_Work order_:
Each line containing the word "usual" must be copied from the material below.

_Source records_:
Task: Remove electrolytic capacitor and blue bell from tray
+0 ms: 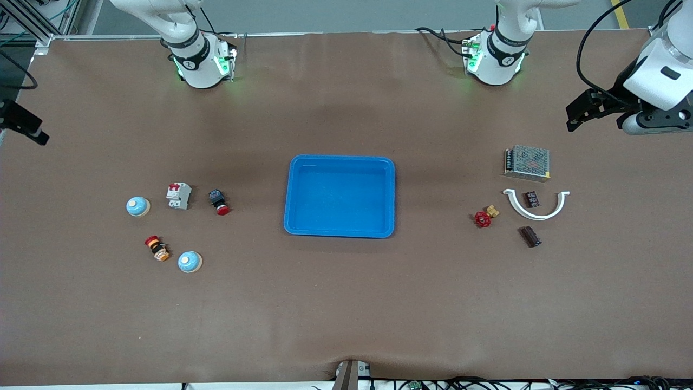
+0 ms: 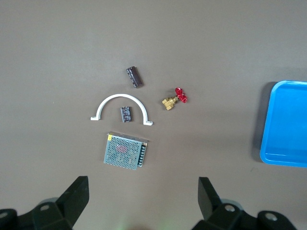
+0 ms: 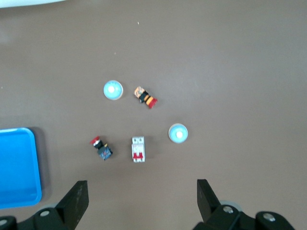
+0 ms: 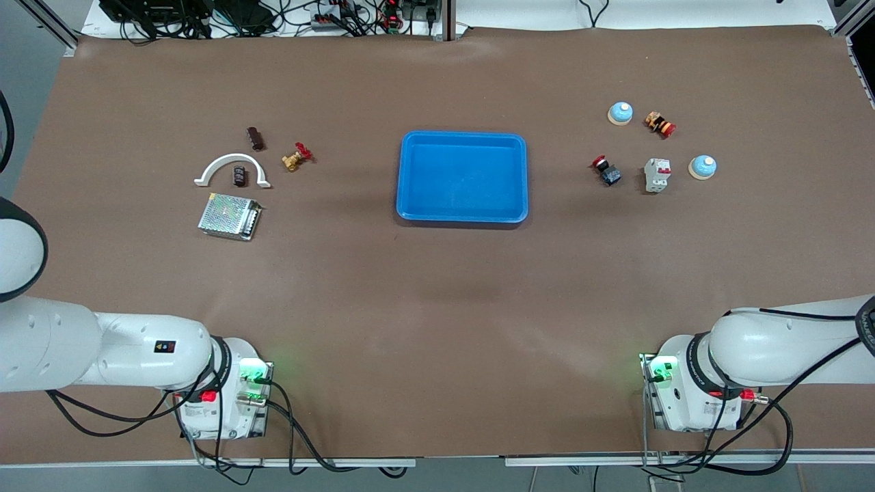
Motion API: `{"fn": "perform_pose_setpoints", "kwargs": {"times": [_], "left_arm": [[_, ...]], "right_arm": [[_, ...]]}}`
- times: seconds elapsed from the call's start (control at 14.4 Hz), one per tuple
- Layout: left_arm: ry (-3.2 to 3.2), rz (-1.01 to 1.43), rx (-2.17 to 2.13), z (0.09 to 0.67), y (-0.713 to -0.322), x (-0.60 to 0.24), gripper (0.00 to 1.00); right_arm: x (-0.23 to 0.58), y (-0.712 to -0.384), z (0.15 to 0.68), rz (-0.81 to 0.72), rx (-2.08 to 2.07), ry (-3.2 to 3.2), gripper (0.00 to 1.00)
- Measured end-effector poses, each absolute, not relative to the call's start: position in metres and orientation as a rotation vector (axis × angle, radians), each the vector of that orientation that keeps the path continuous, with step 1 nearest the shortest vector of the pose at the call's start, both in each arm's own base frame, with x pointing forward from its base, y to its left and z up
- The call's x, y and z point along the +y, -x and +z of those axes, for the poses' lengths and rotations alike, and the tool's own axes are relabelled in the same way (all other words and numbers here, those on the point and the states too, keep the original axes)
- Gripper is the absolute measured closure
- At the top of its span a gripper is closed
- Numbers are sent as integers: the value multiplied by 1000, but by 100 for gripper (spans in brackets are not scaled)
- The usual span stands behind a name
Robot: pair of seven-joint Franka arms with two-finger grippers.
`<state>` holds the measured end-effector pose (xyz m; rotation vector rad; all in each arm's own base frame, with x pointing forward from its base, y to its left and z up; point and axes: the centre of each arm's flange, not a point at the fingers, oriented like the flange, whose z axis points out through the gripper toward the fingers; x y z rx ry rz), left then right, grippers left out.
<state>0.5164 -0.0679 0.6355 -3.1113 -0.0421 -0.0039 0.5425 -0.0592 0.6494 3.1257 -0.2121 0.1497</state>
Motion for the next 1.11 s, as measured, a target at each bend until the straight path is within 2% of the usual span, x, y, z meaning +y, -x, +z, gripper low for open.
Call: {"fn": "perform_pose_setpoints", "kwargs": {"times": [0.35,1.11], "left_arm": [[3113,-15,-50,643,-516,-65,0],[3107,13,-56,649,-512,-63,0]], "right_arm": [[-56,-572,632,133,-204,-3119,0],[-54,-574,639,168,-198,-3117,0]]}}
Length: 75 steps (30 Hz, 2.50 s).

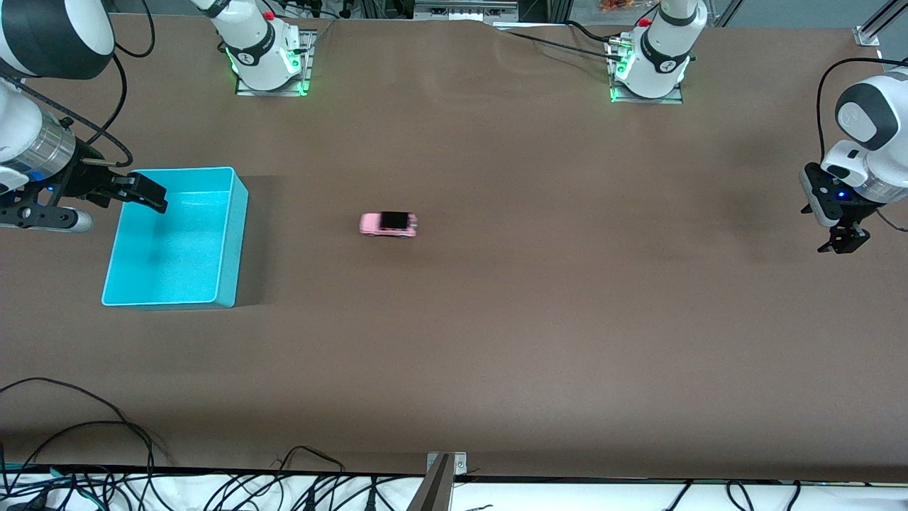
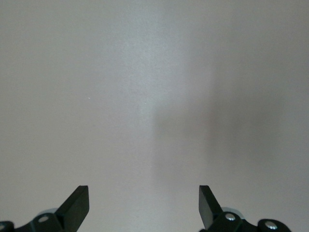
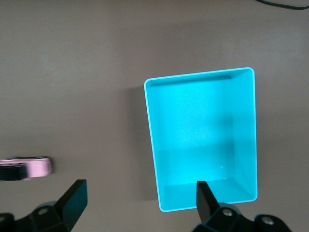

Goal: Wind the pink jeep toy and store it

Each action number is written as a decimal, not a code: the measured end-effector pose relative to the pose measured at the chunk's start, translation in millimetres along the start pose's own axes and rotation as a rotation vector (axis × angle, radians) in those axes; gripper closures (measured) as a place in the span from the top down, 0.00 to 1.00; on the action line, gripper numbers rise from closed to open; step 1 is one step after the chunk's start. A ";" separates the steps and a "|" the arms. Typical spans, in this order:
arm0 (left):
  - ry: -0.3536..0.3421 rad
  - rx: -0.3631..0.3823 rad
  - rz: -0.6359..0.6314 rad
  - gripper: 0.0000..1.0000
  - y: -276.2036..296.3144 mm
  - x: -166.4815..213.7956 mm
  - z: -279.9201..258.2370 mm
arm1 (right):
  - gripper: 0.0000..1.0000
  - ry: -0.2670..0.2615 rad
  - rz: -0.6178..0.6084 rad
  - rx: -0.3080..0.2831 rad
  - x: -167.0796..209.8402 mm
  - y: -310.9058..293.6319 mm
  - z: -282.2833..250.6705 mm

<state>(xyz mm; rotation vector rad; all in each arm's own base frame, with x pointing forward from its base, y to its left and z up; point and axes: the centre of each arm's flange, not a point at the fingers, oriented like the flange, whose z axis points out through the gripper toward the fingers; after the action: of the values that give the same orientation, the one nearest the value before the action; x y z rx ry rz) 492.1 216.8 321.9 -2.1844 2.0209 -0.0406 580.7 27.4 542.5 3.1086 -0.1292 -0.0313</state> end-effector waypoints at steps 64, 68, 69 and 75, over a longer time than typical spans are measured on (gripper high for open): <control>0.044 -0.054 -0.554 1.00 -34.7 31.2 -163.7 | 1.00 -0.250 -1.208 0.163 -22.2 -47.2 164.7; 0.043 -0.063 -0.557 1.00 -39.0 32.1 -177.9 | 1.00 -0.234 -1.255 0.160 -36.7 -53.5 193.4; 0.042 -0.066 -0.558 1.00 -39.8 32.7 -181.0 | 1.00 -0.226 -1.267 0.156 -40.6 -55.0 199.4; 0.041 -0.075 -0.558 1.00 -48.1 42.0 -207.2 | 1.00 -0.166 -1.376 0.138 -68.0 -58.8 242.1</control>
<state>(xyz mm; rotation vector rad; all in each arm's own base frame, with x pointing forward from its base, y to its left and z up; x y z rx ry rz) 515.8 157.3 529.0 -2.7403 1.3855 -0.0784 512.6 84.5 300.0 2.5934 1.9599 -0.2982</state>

_Problem solution_:
- The usual span stands behind a name
Motion for the next 1.11 s, as measured, a target at each bend until the straight path is within 2% of the usual span, x, y, z meaning +y, -x, +z, gripper low for open.

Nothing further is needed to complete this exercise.